- [Instructions to follow]: Search the listing below for lines that hold the word "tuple", and report only how many there are.

--- START ---

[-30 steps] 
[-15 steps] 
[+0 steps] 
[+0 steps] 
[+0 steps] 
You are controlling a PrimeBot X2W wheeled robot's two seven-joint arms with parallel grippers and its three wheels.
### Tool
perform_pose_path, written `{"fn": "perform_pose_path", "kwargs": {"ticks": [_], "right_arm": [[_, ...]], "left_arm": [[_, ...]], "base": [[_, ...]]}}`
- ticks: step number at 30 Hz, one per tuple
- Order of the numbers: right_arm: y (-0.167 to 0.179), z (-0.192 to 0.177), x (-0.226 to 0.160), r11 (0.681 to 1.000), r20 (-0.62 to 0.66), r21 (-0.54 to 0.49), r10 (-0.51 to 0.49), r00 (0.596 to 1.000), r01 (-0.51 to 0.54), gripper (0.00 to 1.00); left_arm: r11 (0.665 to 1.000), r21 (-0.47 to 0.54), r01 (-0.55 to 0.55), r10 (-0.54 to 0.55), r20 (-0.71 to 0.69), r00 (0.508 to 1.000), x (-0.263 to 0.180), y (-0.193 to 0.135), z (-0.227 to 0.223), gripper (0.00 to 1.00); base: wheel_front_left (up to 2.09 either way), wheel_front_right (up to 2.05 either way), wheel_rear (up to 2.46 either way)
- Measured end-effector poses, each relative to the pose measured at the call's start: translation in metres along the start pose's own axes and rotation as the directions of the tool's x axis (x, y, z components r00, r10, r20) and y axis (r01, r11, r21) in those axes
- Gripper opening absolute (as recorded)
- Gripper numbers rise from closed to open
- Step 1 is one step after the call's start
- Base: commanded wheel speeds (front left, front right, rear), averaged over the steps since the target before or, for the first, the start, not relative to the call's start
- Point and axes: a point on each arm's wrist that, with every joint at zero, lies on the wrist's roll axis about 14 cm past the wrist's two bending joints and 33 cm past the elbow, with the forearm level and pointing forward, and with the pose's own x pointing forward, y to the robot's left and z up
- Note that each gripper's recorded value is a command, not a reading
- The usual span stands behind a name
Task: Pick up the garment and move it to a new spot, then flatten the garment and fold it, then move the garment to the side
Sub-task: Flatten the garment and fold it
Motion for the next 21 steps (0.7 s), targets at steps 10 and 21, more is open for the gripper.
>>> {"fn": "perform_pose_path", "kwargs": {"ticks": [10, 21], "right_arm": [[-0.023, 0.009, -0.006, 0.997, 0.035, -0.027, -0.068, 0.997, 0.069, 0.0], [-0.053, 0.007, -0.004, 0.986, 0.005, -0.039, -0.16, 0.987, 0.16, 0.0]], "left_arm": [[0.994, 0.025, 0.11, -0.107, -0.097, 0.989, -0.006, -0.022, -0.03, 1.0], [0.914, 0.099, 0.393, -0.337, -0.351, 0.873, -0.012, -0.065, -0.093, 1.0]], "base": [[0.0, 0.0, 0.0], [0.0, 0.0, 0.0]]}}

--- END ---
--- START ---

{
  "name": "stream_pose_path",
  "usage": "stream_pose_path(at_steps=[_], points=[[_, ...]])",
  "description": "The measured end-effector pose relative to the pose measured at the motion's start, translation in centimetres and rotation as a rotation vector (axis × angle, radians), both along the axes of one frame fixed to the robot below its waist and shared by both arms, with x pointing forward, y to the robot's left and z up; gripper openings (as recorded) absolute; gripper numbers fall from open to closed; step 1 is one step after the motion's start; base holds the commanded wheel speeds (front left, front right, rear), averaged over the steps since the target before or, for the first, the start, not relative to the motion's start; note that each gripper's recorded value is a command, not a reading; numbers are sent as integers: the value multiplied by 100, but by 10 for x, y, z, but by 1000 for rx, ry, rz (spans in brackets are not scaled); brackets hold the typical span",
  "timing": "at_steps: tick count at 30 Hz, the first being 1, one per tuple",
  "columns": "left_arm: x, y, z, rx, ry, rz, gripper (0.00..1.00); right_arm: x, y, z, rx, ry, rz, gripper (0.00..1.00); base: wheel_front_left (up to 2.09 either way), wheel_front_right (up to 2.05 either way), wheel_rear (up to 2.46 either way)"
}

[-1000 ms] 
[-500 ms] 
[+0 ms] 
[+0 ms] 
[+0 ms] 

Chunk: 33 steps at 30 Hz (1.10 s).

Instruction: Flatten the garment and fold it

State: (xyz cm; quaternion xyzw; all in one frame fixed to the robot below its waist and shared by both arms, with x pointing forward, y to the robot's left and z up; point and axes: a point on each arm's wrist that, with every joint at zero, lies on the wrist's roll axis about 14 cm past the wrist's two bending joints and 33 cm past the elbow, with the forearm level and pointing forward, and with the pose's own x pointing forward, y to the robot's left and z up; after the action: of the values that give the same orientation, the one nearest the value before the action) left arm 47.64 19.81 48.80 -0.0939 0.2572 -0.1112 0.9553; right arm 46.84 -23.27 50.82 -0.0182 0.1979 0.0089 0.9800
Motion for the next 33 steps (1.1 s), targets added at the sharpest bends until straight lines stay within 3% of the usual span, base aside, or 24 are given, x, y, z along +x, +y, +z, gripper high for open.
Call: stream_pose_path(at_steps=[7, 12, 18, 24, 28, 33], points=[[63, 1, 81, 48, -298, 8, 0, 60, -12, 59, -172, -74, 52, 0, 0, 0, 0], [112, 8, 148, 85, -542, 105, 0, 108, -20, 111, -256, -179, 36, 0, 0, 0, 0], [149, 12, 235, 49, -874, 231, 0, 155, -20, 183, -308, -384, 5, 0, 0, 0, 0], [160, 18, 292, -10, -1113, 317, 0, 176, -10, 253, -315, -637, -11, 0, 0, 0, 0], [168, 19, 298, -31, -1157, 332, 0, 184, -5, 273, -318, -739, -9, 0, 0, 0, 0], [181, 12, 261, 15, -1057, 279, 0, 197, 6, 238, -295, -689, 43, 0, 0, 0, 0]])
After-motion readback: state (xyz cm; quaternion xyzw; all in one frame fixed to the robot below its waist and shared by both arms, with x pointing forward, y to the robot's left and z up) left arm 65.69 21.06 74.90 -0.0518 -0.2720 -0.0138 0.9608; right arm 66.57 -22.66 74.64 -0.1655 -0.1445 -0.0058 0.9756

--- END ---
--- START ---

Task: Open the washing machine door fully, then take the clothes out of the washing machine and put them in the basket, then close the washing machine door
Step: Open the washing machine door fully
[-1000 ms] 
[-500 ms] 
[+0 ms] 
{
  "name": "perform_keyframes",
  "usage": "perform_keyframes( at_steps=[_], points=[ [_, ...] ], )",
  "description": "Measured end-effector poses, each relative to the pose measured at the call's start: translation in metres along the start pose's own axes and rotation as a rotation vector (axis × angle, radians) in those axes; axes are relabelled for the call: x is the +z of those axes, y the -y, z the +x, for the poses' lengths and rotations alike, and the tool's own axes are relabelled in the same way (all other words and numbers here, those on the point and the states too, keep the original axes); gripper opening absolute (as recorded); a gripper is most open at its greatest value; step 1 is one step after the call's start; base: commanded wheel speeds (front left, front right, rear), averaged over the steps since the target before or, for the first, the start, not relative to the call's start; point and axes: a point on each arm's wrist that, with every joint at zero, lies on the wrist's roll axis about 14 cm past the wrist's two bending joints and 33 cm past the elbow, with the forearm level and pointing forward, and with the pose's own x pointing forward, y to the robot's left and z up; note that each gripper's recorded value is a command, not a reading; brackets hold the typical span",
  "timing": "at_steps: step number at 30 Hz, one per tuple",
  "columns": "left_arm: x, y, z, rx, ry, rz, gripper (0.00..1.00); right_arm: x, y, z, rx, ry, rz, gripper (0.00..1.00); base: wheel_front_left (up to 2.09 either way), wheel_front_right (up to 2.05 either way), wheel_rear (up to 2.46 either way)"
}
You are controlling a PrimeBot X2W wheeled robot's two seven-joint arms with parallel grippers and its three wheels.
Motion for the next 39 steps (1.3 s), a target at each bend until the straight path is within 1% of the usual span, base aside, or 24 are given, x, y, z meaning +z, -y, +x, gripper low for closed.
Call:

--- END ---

- [Answer space]: 3